In Australia, she is not seen simply as Rupert Murdoch's mother, but is regarded as a national treasure after decades of charitable work and contribution to the arts.

She was the chair of the committee which established the Victorian Tapestry Workshop; trustee of the regional McLelland Gallery and a benefactor of organisations ranging from the Australian Ballet and Opera Australia to the Bell Theatre Company.

According to the Murdoch-owned Herald and Weekly Times, she was known to have contributed to 100 organisations.

Chairman of the Herald and Weekly Times, Julian Clarke, said: "History will long remember Dame Elisabeth Murdoch's extraordinary contribution and generosity to this state and the wider Australian community.

"Undoubtedly, Dame Elisabeth has been one of the great Australians whose intellect and keen interest in others, particularly their welfare, has endeared her to so many throughout her long and remarkable life."

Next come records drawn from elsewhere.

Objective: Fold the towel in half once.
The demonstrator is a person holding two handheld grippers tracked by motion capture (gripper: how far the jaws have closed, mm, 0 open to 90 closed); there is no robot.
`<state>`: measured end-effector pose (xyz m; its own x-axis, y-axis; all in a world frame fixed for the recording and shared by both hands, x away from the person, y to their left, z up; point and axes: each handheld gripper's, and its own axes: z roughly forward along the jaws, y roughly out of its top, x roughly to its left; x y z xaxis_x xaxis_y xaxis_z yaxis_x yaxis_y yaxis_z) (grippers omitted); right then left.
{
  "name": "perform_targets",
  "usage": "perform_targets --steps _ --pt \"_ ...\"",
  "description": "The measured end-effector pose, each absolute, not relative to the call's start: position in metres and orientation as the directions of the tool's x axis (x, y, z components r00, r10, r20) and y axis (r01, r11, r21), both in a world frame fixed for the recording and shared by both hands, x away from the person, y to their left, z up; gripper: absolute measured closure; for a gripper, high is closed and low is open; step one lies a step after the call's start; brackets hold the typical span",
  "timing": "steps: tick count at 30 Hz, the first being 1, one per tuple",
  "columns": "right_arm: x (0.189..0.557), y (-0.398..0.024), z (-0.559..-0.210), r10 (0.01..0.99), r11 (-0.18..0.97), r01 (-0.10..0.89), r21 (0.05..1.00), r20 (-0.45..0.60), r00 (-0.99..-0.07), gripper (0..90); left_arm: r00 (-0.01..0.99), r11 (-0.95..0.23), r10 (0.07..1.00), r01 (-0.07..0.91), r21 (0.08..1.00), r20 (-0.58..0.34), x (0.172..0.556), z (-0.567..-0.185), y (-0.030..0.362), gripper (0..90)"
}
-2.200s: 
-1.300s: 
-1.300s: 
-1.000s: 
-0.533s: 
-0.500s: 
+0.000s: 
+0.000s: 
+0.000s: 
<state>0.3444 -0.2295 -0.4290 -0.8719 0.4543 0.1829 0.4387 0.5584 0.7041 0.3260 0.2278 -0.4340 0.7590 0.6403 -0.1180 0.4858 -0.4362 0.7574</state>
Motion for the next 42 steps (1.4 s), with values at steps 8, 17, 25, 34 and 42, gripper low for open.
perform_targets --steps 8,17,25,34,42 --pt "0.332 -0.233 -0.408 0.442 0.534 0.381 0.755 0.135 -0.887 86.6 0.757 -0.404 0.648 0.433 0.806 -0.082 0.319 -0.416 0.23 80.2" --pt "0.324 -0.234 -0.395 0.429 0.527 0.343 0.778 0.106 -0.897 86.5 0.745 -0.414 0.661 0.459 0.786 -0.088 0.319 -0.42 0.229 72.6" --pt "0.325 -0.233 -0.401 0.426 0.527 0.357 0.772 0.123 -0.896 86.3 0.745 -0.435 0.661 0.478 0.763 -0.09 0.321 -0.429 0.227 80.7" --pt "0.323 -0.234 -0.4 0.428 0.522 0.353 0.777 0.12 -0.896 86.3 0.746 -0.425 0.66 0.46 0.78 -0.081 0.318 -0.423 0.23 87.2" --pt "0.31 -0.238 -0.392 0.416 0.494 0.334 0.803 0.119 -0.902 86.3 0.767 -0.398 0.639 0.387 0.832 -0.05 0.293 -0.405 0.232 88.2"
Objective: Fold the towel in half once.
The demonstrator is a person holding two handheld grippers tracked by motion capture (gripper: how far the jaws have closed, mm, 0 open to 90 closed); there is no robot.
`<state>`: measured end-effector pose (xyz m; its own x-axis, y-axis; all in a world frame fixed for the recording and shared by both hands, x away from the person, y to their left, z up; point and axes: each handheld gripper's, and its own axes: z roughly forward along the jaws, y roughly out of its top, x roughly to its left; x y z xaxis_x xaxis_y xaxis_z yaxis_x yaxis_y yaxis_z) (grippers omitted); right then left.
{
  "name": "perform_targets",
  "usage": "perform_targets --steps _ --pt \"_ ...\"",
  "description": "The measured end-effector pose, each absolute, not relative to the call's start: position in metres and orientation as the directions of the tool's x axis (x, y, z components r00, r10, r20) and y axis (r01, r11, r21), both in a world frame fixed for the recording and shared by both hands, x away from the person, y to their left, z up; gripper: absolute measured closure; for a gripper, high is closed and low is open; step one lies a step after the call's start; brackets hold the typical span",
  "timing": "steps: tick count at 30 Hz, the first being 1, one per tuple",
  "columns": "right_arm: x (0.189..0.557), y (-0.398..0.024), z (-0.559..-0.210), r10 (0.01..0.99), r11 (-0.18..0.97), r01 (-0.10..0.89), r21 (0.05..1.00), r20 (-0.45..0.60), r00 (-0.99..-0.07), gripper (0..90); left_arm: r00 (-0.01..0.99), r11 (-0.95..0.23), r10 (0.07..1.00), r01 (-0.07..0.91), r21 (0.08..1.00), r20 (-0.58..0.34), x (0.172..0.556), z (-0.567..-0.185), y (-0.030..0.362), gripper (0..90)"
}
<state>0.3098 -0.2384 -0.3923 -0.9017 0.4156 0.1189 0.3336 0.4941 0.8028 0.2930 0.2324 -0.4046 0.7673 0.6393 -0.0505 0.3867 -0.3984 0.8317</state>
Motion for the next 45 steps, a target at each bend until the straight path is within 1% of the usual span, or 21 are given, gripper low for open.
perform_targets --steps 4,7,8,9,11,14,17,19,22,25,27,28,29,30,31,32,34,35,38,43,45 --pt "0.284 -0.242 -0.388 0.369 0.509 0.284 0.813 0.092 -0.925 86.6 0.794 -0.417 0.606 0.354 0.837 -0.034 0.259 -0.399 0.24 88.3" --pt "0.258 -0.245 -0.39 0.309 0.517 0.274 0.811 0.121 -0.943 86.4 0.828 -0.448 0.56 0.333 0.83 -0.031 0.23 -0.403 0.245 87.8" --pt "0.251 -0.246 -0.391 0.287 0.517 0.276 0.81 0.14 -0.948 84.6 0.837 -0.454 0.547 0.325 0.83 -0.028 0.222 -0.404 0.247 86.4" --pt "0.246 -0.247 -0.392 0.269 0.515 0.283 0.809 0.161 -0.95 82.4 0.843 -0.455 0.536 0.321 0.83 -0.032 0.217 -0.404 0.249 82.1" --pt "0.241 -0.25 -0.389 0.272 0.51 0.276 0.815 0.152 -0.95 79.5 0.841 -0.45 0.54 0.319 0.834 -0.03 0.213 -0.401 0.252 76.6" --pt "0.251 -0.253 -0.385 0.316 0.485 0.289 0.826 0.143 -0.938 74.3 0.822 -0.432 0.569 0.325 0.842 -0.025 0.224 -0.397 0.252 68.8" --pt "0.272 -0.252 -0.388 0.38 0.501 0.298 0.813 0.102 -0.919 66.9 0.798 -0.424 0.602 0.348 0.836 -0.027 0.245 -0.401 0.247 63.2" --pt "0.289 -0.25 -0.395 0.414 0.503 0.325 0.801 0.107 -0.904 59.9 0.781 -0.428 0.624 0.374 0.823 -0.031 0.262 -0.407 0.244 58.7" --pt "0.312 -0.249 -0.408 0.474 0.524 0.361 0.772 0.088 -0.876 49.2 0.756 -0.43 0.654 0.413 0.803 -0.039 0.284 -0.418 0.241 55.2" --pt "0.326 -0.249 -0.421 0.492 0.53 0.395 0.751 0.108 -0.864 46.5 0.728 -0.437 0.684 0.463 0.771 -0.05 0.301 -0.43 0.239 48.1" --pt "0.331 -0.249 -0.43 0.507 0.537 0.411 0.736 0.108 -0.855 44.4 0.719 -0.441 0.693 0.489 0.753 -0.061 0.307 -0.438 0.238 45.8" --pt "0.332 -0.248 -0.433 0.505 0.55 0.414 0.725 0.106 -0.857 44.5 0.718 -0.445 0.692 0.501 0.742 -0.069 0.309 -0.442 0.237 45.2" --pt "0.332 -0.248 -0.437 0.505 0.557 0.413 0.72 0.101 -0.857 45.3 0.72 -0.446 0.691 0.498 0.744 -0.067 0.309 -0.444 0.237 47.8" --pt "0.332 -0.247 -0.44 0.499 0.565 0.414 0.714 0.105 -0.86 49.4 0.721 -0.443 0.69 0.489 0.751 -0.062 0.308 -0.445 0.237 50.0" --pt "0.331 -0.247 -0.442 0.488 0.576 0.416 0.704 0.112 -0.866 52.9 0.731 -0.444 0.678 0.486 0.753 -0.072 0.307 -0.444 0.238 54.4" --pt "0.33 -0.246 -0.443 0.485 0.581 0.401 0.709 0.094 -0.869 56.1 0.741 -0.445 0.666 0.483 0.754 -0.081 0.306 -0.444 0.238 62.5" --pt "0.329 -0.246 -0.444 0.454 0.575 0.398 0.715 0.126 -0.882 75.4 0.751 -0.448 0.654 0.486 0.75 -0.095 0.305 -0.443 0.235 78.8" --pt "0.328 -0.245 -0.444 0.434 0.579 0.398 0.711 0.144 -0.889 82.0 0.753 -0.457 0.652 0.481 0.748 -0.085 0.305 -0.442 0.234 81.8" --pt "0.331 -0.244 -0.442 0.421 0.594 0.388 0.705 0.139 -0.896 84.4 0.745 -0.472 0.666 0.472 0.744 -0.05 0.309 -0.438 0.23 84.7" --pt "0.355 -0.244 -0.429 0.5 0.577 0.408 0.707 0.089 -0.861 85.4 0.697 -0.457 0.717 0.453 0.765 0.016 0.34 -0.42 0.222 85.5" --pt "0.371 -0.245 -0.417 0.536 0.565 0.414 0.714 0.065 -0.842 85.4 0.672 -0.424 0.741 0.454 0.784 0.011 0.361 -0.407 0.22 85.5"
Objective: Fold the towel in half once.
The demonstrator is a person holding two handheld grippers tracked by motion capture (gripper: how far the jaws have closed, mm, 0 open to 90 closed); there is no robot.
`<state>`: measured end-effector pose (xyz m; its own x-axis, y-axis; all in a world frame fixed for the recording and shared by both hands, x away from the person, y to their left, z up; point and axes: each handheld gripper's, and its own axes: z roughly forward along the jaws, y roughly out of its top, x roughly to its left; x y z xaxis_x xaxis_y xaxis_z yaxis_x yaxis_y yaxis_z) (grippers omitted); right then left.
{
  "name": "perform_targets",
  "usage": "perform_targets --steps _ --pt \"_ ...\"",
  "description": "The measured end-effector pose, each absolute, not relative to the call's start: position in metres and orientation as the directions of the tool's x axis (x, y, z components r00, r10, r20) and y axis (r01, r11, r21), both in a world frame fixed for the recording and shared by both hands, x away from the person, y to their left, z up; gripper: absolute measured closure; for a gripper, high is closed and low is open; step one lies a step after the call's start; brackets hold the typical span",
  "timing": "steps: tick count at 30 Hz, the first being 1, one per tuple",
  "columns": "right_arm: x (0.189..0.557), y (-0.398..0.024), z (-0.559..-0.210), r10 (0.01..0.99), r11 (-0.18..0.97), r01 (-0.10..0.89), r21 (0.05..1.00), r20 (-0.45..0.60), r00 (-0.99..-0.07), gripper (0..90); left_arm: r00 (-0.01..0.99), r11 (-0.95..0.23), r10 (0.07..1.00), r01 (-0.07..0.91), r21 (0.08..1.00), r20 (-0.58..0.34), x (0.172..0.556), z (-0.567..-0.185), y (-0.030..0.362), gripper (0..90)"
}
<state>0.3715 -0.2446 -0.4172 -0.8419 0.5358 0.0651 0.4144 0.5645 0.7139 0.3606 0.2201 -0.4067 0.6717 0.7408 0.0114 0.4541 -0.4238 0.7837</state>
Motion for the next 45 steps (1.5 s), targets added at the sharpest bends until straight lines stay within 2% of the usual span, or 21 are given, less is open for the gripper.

Kim Williams, chief executive of News Corp's Australian subsidiary, News Ltd, said all who worked at the company mourned the loss of "an extraordinary national figure who inspired generations of Australians through her selfless devotion to helping others and by her leadership and her remarkable generosity in fostering both scientific research and the arts".

Williams added: "We feel the loss intensely because she was the wife of Sir Keith Murdoch and mother of our chairman, Rupert Murdoch, both towering figures in our national story and the builders of our own media heritage here at News."